Unnamed: 0,qid,query,query_vec,docid,score,rank,docno,text,title
0,1,What are chemical reactions?,"[-0.018842446, 0.022016881, -0.061589867, 0.01...",860125,0.88379,0,860125,Chemical reaction A chemical reaction is a pro...,"""Chemical reaction"""
1,1,What are chemical reactions?,"[-0.018842446, 0.022016881, -0.061589867, 0.01...",12495298,0.882468,1,12495298,redistribution of substances in the human body...,"""Chemical reaction"""
2,1,What are chemical reactions?,"[-0.018842446, 0.022016881, -0.061589867, 0.01...",53321,0.876791,2,53321,are called reactants or reagents. Chemical rea...,"""Chemical reaction"""


In [None]:
(monoT5_ret%3).search("What are chemical reactions?")

NumpyRetriever scoring:   0%|          | 0/5131 [00:00<?, ?docbatch/s]

Interestingly, the re-ranking had some impact - 860125 was 3rd under BM25, but became first under monoT5 - while order many not matter so much for our readers, the inclusion of 3147077 and removal of 1027780 would likely change the reader's generated answer.


You'll see that all of our retrievers give as output the same columns:
 - qid - unique identifier of the question
 - query - text of the question
 - docno - unique identifier of the passage
 - title and text (of the passage)
 - score and rank - to invoke an ordering

## Readers

### Fusion in Decoder

Lets now see the readers that will generate the answers. The first one we use is Fusion in Decoder - a T5-based model that encodes each document separately, but combines these representations in the decoder step.

In PyTerrier terms, a reader takes as input the following columns:
 - qid
 - query
 - docno
 - title & text

And returns:
 - qid
 - query
 - qanswer

We provide a checkpoint trained for NQ on Huggingface at terrierteam/t5fid_base_nq.

We further formulate two RAG pipelines - one using BM25 and one using monoT5 as input to FiD.

In [None]:
import pyterrier_rag.readers
fid = pyterrier_rag.readers.T5FiD("terrierteam/t5fid_base_nq")

e5_fid = e5_ret %3 >> fid
monot5_fid = monoT5_ret %3 >> fid

When we invoke search on this pipeline, we now have a qanswer column that contains the answer.

In [None]:
monot5_fid.search("What are chemical reactions?")

# Datasets & Experiments

Lets compare the effectiveness of these three approaches on the Natural Questions dataset. These topics are automatically downloaded.

In [None]:
dataset = pt.get_dataset('rag:nq')
dataset.get_topics('dev').head(2)

And their corresponding gold truth answers:

In [None]:
dataset.get_topics('dev').head(2).merge(dataset.get_answers('dev'))

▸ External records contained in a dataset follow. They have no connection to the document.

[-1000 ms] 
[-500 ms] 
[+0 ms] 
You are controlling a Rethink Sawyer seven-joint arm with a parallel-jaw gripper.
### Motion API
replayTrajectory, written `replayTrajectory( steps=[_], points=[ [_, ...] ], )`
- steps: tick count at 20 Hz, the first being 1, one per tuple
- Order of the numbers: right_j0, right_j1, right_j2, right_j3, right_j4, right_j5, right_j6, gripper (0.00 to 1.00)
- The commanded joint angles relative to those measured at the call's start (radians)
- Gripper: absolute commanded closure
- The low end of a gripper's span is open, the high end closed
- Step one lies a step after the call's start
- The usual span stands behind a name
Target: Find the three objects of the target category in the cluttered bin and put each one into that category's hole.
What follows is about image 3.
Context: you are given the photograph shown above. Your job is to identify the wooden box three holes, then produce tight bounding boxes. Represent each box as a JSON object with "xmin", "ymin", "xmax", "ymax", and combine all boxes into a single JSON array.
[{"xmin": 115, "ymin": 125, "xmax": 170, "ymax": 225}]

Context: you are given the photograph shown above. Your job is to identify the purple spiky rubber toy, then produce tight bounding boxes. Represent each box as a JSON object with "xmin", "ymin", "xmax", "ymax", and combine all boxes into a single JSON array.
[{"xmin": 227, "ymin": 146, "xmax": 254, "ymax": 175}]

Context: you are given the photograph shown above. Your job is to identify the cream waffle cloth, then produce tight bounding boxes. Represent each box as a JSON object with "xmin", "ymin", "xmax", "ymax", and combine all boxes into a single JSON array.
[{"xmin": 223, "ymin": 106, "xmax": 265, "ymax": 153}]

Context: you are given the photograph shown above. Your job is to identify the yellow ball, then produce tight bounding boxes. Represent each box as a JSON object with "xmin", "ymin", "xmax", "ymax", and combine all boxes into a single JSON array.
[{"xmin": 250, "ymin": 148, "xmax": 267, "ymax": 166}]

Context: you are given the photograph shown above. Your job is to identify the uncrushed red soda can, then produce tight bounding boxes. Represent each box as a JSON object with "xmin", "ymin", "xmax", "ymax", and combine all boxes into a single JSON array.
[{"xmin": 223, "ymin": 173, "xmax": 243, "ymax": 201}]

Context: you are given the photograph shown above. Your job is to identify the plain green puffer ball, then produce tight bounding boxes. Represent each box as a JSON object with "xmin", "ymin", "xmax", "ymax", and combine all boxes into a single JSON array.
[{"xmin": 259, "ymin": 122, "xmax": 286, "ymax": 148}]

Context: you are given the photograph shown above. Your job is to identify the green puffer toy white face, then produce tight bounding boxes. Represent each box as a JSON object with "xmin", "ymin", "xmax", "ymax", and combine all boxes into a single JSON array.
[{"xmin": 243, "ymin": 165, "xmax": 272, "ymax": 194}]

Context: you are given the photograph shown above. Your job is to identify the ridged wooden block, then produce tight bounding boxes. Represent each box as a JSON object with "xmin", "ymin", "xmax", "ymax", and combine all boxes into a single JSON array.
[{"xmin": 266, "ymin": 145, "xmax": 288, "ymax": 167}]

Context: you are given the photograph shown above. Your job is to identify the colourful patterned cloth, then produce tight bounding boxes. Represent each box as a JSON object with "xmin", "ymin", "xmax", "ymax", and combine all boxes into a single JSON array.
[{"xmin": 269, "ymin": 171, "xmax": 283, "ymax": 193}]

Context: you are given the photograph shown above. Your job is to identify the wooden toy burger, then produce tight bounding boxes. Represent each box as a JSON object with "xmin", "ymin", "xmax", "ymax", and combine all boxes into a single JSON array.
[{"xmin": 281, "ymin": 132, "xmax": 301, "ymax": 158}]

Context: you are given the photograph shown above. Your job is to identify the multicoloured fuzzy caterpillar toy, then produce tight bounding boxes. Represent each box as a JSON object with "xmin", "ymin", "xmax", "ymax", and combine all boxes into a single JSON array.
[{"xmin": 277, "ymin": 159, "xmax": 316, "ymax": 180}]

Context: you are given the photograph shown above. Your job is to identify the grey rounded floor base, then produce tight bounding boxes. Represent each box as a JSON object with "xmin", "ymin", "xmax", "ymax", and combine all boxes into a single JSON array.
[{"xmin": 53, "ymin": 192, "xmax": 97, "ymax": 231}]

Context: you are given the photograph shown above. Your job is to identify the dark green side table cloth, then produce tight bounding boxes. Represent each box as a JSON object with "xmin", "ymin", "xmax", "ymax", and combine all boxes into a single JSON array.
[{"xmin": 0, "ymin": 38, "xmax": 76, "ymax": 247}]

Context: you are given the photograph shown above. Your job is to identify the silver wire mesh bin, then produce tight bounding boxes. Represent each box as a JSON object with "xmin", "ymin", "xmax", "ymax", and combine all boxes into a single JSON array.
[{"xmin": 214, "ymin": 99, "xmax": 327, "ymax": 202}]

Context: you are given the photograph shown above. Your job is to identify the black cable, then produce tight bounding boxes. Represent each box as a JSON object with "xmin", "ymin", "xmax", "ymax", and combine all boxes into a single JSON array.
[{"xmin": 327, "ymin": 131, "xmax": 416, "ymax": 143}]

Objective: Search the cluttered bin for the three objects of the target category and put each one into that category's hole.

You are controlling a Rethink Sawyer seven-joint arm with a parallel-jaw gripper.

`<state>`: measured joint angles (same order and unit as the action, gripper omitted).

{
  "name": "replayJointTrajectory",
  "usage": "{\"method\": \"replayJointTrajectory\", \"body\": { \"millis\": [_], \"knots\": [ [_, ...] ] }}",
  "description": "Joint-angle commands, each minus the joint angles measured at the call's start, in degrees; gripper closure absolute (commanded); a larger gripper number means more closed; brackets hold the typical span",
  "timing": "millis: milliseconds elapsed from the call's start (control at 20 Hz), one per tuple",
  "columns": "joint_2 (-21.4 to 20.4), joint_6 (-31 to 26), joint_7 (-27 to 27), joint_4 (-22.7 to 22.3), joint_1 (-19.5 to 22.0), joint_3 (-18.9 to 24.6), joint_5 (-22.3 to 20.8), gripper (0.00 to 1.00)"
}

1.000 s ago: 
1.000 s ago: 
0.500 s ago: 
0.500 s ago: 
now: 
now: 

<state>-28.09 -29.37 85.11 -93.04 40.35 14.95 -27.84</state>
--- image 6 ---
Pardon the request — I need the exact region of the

Now lets run an experiment using Natural Questions.

They first four arguments correspond closely to main details our our experiment - specifically, we're going to compare: `bm25_fid`, `monot5_fid`, `monoT5_flant5`, on 100 dev topics (this take about 2 minutes). We'll evaluate our answers using Exact Match and F1.

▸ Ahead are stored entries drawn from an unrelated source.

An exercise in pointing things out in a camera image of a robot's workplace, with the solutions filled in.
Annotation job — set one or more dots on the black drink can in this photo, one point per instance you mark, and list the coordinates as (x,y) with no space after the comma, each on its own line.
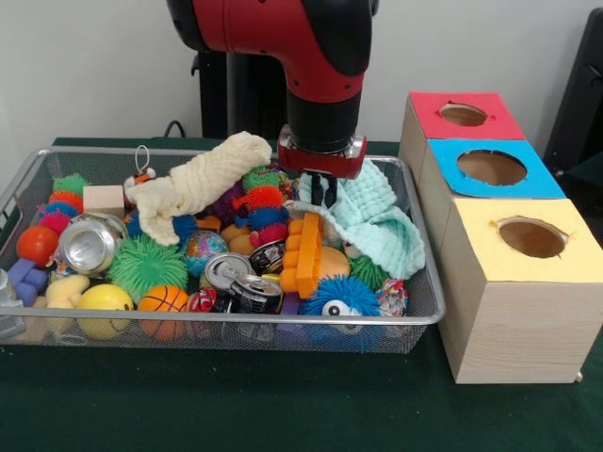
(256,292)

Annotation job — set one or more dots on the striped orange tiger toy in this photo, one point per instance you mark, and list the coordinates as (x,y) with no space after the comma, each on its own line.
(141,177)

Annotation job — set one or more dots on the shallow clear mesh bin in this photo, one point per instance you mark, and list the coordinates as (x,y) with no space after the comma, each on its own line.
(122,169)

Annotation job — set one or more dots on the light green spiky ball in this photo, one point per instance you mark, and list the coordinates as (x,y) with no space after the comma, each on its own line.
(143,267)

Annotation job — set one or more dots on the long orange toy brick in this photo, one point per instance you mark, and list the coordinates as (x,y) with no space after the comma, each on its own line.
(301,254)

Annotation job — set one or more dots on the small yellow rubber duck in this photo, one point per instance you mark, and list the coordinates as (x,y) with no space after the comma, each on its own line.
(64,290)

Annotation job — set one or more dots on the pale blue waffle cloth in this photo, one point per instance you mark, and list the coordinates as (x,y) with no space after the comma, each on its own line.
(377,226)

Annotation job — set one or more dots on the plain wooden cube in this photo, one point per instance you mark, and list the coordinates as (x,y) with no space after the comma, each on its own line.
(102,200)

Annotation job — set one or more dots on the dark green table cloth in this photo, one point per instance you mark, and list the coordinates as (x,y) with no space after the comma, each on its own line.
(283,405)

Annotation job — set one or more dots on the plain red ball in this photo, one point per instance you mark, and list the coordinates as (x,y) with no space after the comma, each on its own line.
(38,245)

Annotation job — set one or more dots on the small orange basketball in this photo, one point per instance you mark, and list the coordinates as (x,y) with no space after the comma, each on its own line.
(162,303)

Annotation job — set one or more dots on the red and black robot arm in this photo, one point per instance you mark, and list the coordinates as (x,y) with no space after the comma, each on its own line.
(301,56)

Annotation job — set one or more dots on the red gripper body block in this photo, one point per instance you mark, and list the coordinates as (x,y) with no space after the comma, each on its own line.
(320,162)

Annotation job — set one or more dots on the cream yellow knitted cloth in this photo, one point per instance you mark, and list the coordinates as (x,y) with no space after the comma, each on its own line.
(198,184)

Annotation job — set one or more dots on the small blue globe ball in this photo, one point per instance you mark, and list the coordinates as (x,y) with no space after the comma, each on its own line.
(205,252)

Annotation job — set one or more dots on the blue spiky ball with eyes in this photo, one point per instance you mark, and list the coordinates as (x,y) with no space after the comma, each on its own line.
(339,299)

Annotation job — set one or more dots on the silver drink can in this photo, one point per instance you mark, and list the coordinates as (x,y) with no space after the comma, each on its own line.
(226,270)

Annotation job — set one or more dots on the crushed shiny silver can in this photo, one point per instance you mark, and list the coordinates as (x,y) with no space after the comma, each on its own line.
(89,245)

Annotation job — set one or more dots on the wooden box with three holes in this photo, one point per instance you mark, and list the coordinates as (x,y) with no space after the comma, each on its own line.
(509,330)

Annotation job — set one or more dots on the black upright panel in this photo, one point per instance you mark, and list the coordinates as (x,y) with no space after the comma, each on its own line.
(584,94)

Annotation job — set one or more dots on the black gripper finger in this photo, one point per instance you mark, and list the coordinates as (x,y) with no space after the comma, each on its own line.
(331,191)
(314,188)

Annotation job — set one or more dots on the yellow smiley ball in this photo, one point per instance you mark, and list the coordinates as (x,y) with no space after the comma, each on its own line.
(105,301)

The additional arguments are:
 - `batch_size` - how many queries to run and evalate at once. Not always necessary, but makes the progress bars more granular
 - `verbose` - display progress bars for this experiment
 - `precompute_prefix` - optimise the experiment such that BM25 is only computed once.
 - `names` - for naming rows in the output dataframe
 - `baseline` - we'll compare to monoT5 with FiD, to see how much it helps compared to BM25, and how much FlanT5 does better than FiD.

In [None]:
pt.Experiment(
    [e5_fid, monot5_fid],
    dataset.get_topics('dev').head(100), # NB: remove .head(100) to run on all dev topics
    dataset.get_answers('dev'),
    [pyterrier_rag.measures.F1, pyterrier_rag.measures.EM],
    batch_size=25,
    verbose=True,
    precompute_prefix=True,
    names=['e5 fid', 'e5_monoT5_fid'],
    baseline=0
)

# That's all folks.

There are lots of other retrievers possible in PyTerrier - for instance [query expansion](https://pyterrier.readthedocs.io/en/latest/rewrite.html), [doc2query](https://github.com/terrierteam/pyterrier_doc2query), or [dense retrieval](https://github.com/terrierteam/pyterrier_dr) (including the [ColBERT](https://github.com/terrierteam/pyterrier_colbert) multi-representation dense model) or learned sparse, ala [SPLADE](https://github.com/cmacdonald/pyt_splade).

PyTerrier-RAG also provides easy access to lots of other datasets.